Direct binding of internally deleted FasG proteins to BBV. (A) Comparable amounts of isolated ³⁵S-labeled full-length, truncated, or internally deleted FasG proteins were mixed with BBV. After 2 h of incubation, the BBV with bound FasG were washed by centrifugation, as described in Materials and Methods. BBV-associated FasG proteins were separated by SDS–15% PAGE and detected by fluorography. The periplasmic FasG proteins were from the following strains: control strain, E. coli SE5000(pGP1-2) expressing no FasG (lanes 1 and 8), SE5000(pGP1-2, pDMS127) expressing full-length FasG (lanes 2 and 9), SE5000(pGP1-2, pBKC8) expressing FasG_1–220 (lanes 3 and 10), SE5000(pGP1-2, pBKC12) expressing FasG(ΔAsp₂₀–Ser₂₂₀) (lanes 4 and 11), SE5000(pGP1-2, pBKC18) expressing FasG(ΔAsp₂₀–Ser₄₁) (lanes 5 and 12), SE5000(pGP1-2, pBKC19) expressing FasG(ΔGln₂₁₁–Ser₂₂₀) (lanes 6 and 13), and SE5000(pGP1-2, pBKC20) expressing FasG(ΔAsp₂₀–Ser₄₁ ΔGln₂₁₁–Ser₂₂₀) (lanes 7 and 14). Lanes 1 to 7, periplasmic FasG proteins before addition to the BBV; lanes 8 to 14, periplasmic FasG proteins which bound to the BBV. (B) DNA segments of the fasG gene included in each construct.

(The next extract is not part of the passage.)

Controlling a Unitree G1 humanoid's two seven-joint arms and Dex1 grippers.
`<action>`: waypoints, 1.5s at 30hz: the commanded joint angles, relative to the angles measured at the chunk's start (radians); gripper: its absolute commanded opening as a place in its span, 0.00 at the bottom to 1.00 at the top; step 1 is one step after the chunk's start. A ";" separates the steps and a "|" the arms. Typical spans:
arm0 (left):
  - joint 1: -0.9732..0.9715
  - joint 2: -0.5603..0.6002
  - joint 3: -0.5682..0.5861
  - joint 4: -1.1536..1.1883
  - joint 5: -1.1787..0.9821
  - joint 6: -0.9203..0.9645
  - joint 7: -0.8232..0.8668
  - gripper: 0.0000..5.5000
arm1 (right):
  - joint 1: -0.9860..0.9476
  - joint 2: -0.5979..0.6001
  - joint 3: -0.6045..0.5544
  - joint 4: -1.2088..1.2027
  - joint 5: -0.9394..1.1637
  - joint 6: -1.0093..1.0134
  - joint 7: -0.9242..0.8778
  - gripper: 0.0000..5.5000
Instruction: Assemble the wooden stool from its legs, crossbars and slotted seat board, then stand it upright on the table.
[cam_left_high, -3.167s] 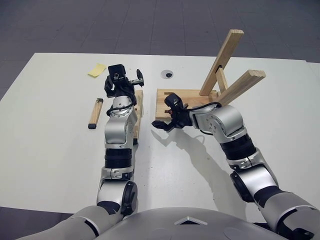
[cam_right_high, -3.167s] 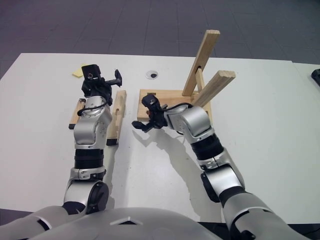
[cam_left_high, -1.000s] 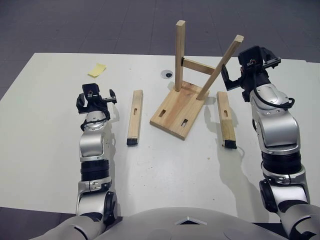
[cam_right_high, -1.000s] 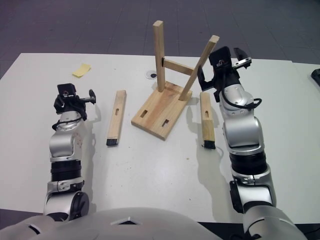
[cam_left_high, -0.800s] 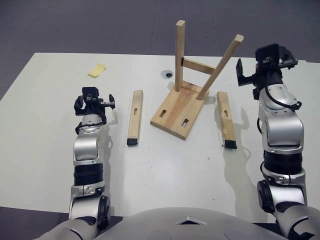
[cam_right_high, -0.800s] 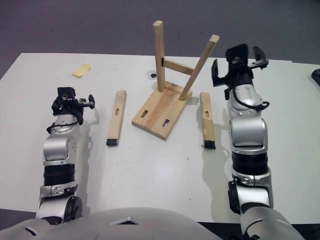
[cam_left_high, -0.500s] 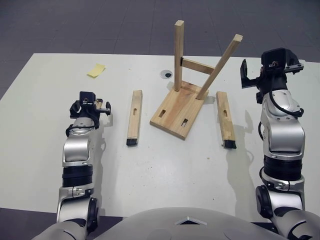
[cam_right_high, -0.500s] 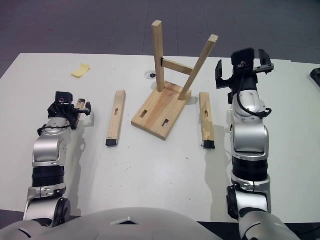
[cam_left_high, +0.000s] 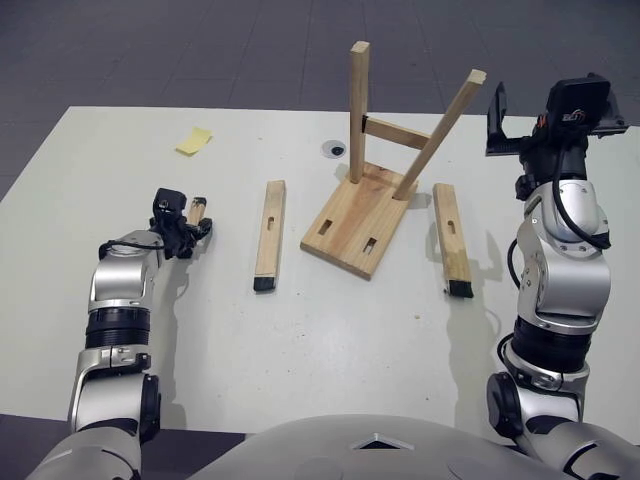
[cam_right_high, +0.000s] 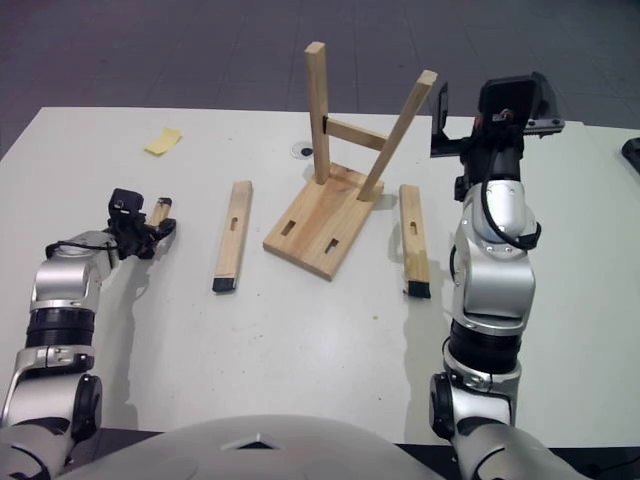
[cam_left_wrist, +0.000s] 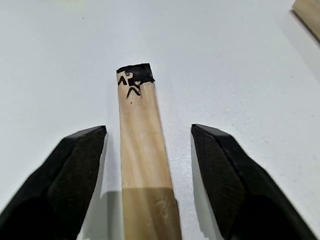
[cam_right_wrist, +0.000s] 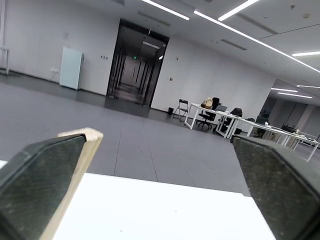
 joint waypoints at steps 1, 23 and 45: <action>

The numbers correspond to the amino acid residues of mature FasG.

FIG. 5

Ligand-blotting inhibition assay. Periplasmic MBP-FasG fusion proteins were isolated from the following strains: SE5000(pGP1-2, pBKC-P9) expressing MBP-FasG_1–220 (lanes 1, 6, and 11), SE5000(pGP1-2, pBKC12) expressing MBP-FasG_221–372 (lanes 2, 7, and 12), SE5000[pGP1-2, pBKC-P9(L215A)] expressing MBP-FasG_1–220 (L215A) (lanes 3, 8, and 13), SE5000[pGP1-2, pBKC-P9(I217A)] expressing MBP-FasG_1–220 (I217A) (lanes 4, 9, and 14), and SE5000[pGP1-2, pBKC-P9(L215A I217A)] expressing MBP-FasG_1–220 (L215AI217A) (lanes 5, 10, and 15). Three dilutions (lanes 1 to 5, undiluted; lanes 6 to 10, diluted 1/2; lanes 11 to 15, diluted 1/4) of normalized concentrations of MBP-FasG fusion proteins from periplasmic fractions were used to inhibit fimbrial binding to glycoprotein receptors on the membrane.